Rocky McIntosh, linebacker: MacIntosh proved to be a nice addition as a backup linebacker and special teams performer. He made plays when given the opportunity on defense and was a part of special teams unit that drastically improved its cover abilities this season.
Don Muhlbach, long snapper: Few do it better than Muhlbach. He’s agreed to one-year deals in the past and another could be in store this offseason for the veteran.
Kevin Ogletree, wide receiver: Ogletree was signed on Oct. 2 to add some depth at receiver and finished with 13 receptions for 199 yards and a touchdown. He’s a No. 3 or No. 4 option at receiver.
Brandon Pettigrew, tight end: Pettigrew is valuable because the Lions don’t have another player like him on the roster. Few teams do. He’s the best all-around tight end they have. After a slow start to the 2013 season, he finished another solid season. Pettigrew is a three-down tight end and there’s value in this league for players like that.
Dominic Raiola, center: Is coming off the best season of his 13-year career. Pro Football Focus rated him the second-best center in the league this past season. His play this past season probably earned him at least another year of service. The Lions will be on the lookout for the future of the position, however.
Micheal Spurlock, wide receiver: Spurlock started the year as the Lions kickoff and punt return man. He lost that job to Jeremy Ross, however, and was eventually released before signing back with the team late last year. It seems a long shot Spurlock will have a role moving forward, but that will be for the new coaching staff to decide.
John Wendling, safety: Wendling remains one of the best special teamers in the league and Lions special teams coordinator John Bonamego would love to have him back in 2014.
Willie Young, defensive end: Young got a chance to be the man at the left defensive end spot when Jason Jones went down with an injury. Young finished with 47 tackles, three sacks and defended five passes in 15 starts. Those numbers are decent, but not great.
Restricted free agents (2)
Joique Bell, running back: At the very least expect the Lions to give Bell, 27, a second round tender with a price tag between $2-$3 million. Bell has become a big part of the Lions offense with his unique combination of power and balance. Both sides could try to get a long-term deal done.
Dorin Dickerson, tight end: Dickerson probably won’t get an original-round tender offer from Detroit for over $1 million, but that doesn’t mean the team wouldn’t want him to be a part of training camp and try to earn a role as a receiving tight end.
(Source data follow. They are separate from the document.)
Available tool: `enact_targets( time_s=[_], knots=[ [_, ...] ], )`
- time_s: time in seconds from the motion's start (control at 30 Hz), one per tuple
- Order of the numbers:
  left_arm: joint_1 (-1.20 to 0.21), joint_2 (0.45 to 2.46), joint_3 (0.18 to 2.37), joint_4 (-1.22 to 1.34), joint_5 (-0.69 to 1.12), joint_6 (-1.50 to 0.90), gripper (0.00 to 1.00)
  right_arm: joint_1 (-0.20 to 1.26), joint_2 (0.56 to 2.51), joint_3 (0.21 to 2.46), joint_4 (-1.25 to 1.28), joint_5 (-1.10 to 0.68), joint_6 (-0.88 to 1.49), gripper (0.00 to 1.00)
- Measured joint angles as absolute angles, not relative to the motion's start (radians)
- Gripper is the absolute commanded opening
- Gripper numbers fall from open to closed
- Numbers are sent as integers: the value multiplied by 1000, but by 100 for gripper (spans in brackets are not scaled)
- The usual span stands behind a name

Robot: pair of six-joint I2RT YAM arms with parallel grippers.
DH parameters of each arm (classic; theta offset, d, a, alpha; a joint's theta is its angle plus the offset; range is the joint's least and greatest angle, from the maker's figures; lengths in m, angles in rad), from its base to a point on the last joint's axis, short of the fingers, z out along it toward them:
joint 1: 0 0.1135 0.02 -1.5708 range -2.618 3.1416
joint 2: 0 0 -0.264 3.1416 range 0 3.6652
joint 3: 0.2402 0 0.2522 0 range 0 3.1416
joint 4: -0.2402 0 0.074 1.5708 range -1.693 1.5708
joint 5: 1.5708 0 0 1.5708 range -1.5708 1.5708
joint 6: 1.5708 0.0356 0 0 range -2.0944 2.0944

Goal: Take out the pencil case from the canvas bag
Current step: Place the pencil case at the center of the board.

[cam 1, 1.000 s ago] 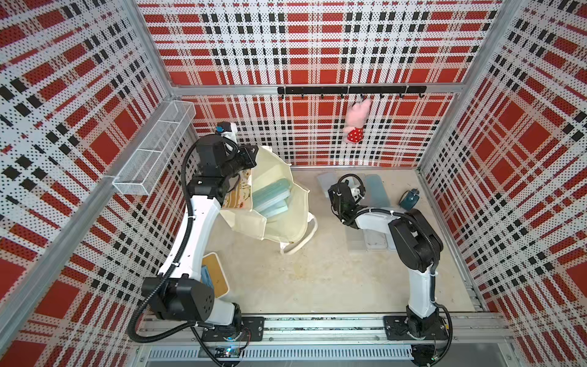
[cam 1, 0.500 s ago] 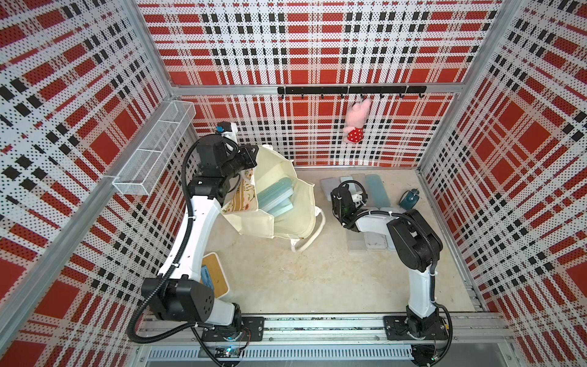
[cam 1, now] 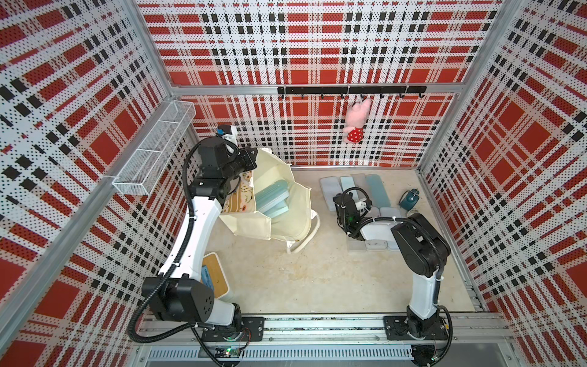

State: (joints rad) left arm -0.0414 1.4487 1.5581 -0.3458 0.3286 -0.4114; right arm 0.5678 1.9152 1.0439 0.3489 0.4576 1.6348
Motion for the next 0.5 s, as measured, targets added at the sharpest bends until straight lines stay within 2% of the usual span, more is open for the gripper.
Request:
enact_targets(
  time_s=[0.23, 0.33, 0.5],
  knots=[
    [-5, 1479, 1572, -348, 324, -415, 0, 584, 1782, 1028, 284, 460, 1438, 90],
    [15, 1517, 1597, -348, 313, -416, 0, 584, 1772, 1060, 224, 441, 1256, 91],
    [56, 1562, 1638, -345, 298, -424, 0, 581, 1788, 1163, 126, 364, 935, 85]
  ],
)
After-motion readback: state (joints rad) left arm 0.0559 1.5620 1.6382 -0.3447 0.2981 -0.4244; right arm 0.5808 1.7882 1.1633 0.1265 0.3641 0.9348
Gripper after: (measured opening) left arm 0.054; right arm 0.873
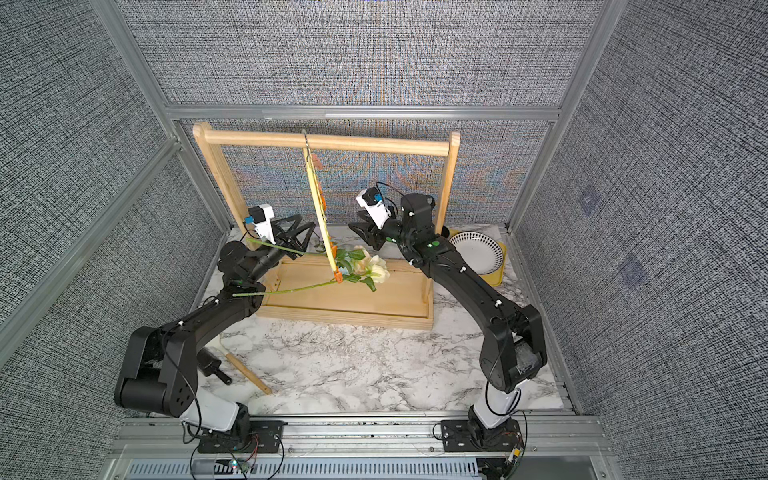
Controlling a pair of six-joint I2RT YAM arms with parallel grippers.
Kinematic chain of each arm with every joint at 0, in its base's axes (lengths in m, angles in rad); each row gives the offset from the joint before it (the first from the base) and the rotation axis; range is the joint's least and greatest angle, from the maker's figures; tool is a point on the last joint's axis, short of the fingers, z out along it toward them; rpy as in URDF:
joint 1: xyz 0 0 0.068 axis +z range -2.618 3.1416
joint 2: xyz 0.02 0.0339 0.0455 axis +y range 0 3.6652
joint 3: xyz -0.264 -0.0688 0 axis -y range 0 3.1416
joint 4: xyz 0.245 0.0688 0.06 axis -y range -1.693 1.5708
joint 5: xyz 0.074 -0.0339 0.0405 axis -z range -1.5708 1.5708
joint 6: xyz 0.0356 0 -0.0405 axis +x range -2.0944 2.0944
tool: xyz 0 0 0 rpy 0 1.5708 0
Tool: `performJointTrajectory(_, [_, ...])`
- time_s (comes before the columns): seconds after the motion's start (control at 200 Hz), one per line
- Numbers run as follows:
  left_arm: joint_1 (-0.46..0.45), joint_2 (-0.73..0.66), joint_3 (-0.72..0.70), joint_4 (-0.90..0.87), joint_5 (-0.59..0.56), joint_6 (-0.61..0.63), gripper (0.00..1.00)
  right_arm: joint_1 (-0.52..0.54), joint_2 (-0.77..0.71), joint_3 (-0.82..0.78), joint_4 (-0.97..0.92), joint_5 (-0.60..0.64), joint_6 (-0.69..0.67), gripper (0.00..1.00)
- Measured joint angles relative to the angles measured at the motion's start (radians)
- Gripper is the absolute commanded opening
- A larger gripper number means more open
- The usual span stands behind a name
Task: Dry the flowers on a clothes hanger
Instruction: Clamp the flower onto the hanger.
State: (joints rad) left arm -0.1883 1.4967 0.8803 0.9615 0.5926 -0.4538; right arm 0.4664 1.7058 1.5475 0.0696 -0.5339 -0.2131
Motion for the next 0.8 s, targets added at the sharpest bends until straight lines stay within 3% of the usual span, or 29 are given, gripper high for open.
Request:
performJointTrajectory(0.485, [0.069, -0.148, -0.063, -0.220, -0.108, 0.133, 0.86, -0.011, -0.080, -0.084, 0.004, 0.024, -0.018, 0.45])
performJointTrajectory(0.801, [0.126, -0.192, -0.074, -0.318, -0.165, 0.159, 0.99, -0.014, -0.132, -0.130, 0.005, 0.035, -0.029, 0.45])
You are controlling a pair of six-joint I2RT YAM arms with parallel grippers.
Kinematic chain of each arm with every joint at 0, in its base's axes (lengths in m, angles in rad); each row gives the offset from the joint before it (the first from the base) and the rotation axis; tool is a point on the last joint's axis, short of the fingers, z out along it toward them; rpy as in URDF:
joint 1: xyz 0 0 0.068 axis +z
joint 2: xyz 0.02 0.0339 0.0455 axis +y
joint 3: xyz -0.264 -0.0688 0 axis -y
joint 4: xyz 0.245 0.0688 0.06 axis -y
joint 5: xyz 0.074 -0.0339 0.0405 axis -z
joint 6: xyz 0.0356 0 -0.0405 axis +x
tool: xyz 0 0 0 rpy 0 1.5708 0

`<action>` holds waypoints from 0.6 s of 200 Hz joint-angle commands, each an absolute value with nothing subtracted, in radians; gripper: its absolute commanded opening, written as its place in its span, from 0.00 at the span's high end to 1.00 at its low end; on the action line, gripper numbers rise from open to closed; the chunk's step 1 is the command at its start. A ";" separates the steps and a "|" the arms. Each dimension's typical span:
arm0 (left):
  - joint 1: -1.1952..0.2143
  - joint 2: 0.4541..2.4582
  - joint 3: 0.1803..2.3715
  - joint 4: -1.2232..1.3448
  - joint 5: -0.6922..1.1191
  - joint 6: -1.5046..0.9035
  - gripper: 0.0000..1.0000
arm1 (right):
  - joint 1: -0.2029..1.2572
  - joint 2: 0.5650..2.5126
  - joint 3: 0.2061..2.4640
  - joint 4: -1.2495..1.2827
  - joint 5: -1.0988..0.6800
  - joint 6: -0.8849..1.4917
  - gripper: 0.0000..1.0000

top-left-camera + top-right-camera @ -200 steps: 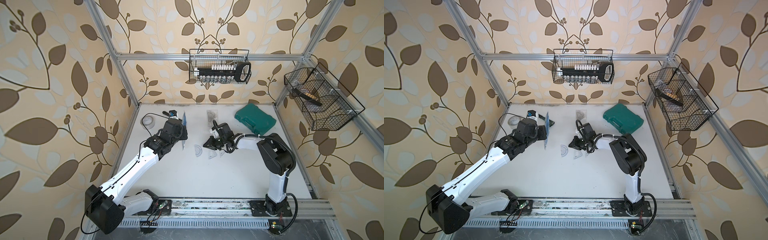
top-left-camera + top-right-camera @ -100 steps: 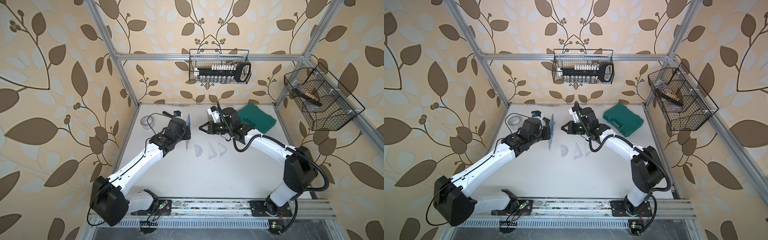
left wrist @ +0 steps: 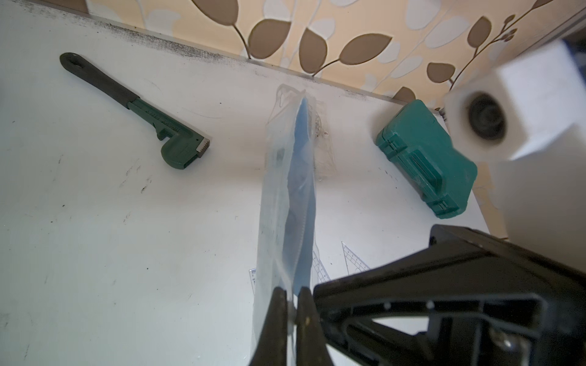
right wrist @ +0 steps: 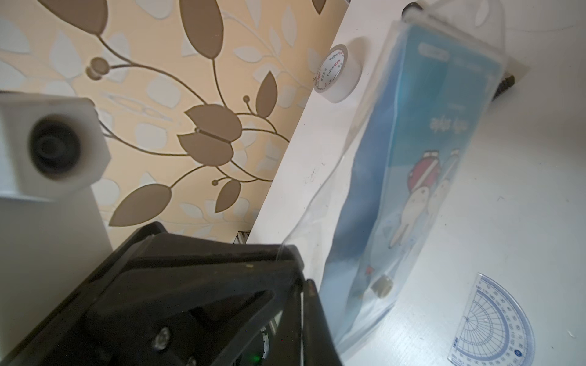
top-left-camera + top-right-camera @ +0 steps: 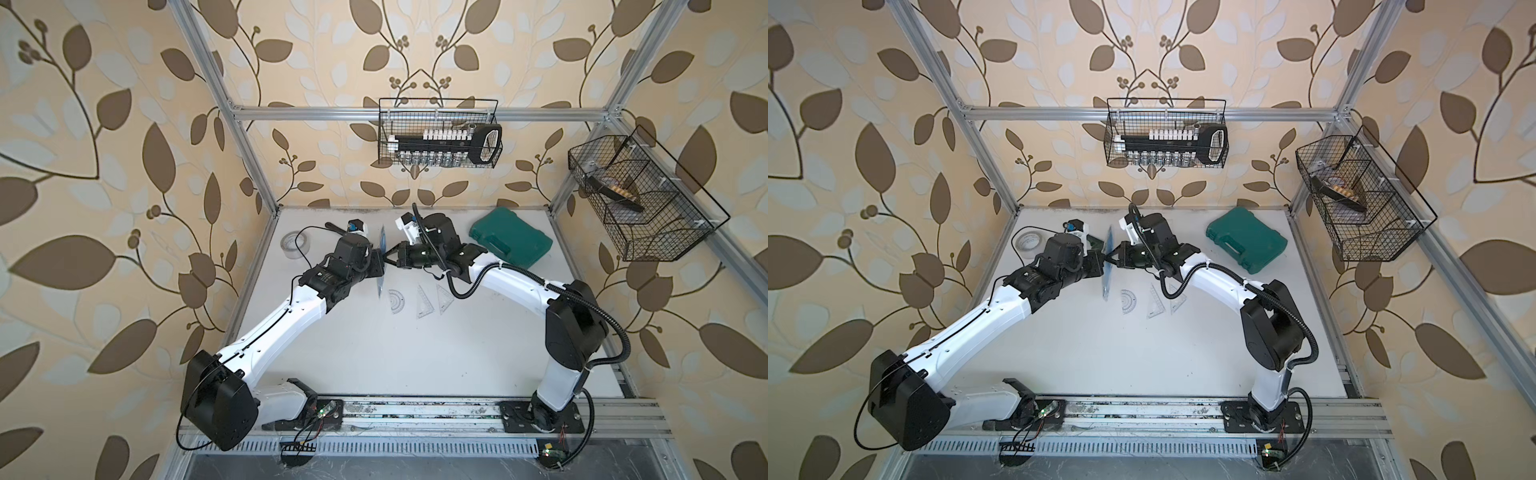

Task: Open the ruler set and take out the ruler
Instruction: Take out the ruler from the ruler set bag.

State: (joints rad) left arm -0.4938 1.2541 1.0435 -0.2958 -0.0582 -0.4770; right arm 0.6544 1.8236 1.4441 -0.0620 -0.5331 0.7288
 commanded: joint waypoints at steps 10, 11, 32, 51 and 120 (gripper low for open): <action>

Exclusive-rights free agents (5)
Kris Durham, receiver: Finished 2013 catching 38 passes for 490 yards with two touchdowns. He’s got good size (6-6, 220) to be a quality No. 3 or No. 4 possession receiver.
Chris Greenwood, cornerback: Greenwood showed some real promise when given an opportunity to play late in the season. The former 2012 fifth-round pick has the size, speed and athletic ability teams covet. He simply needs more experience and expect the Lions to give him some.
Julian Stanford, linebacker: Stanford has experience and brings something to the table on special teams. He’s a depth player worth an invite to training camp.
Jeremy Ross, receiver: Ross proved to be an explosive return man (two return touchdowns in 2013) and he could see an expanded role in the slot, depending on what the team decides to do with Nate Burleson, and how Ryan Broyles recovers from his ACL surgery. He's got great size for the slot, but needs to work on his hands a little more.
Matt Veldman, tight end: Veldman made his NFL debut in Minnesota week 17. He’s another player who could get an invite to training camp to see what he can do.